Subject | RE: [IB-Architect] Index Sync/Rebuild Question |
---|---|
Author | Leyne, Sean |
Post date | 2000-04-27T14:32:31Z |
The technical term "getting of out sync" I think is a "red-herring". I
think what was being discussed is the fact that indexes get "out of
balance" or change their selectivity, meaning their storage is NOT
always optimized for speed.
This was true of earlier version of IB, but was addressed in v5.?
through the introduction of self-optimizing indexes.
IB has, since v4 (at least), provided a mechanism to force the system to
rebuild the index information (ALTER INDEX INACTIVE, followed by ALTER
INDEX ACTIVE). This could be performed while the system was in use.
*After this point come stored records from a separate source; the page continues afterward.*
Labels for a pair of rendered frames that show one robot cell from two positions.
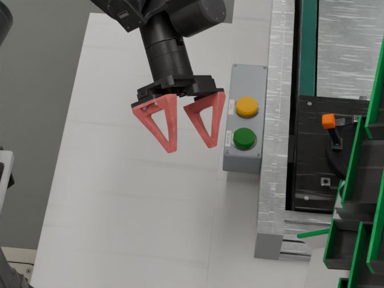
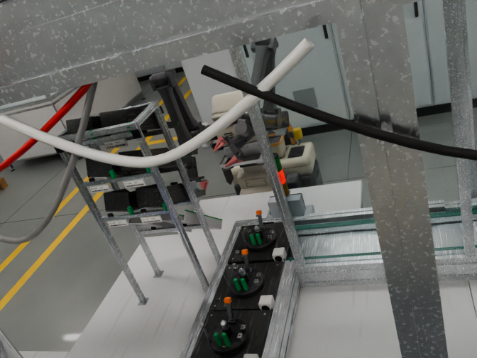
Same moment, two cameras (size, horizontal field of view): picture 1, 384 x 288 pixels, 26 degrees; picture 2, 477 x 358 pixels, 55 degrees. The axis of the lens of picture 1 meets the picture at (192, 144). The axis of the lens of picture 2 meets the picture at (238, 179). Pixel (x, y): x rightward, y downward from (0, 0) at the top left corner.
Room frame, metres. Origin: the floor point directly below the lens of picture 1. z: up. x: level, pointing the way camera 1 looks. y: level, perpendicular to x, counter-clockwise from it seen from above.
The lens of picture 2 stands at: (1.27, -1.81, 2.09)
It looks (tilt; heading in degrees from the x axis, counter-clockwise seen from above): 27 degrees down; 108
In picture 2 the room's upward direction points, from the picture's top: 19 degrees counter-clockwise
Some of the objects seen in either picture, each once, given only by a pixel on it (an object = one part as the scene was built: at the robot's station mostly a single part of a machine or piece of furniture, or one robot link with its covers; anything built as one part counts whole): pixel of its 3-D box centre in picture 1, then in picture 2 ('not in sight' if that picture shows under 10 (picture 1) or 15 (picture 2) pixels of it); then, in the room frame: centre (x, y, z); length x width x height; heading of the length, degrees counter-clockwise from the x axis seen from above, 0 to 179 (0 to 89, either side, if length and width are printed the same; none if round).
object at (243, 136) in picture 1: (244, 139); not in sight; (0.82, -0.09, 0.96); 0.04 x 0.04 x 0.02
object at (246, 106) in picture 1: (246, 107); not in sight; (0.89, -0.10, 0.96); 0.04 x 0.04 x 0.02
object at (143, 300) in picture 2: not in sight; (147, 211); (0.41, -0.39, 1.26); 0.36 x 0.21 x 0.80; 174
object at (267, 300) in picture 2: not in sight; (243, 276); (0.76, -0.56, 1.01); 0.24 x 0.24 x 0.13; 84
It seems that Oracle is just catching up to IB.
Sean
-----Original Message-----
From: David Berg [mailto:DaveBerg@...]
Sent: Wednesday, April 26, 2000 9:39 PM
To: IB-Architect@egroups.com
Subject: [IB-Architect] Index Sync/Rebuild Question
I was talking to an Oracle rep today who mentioned that 'all databases
(except RDB) have indexes that get out of sync and must be rebuilt
periodically.' He then went on to talk about a new feature in Oracle
that
allows indexes to be rebuilt while the database is still in use.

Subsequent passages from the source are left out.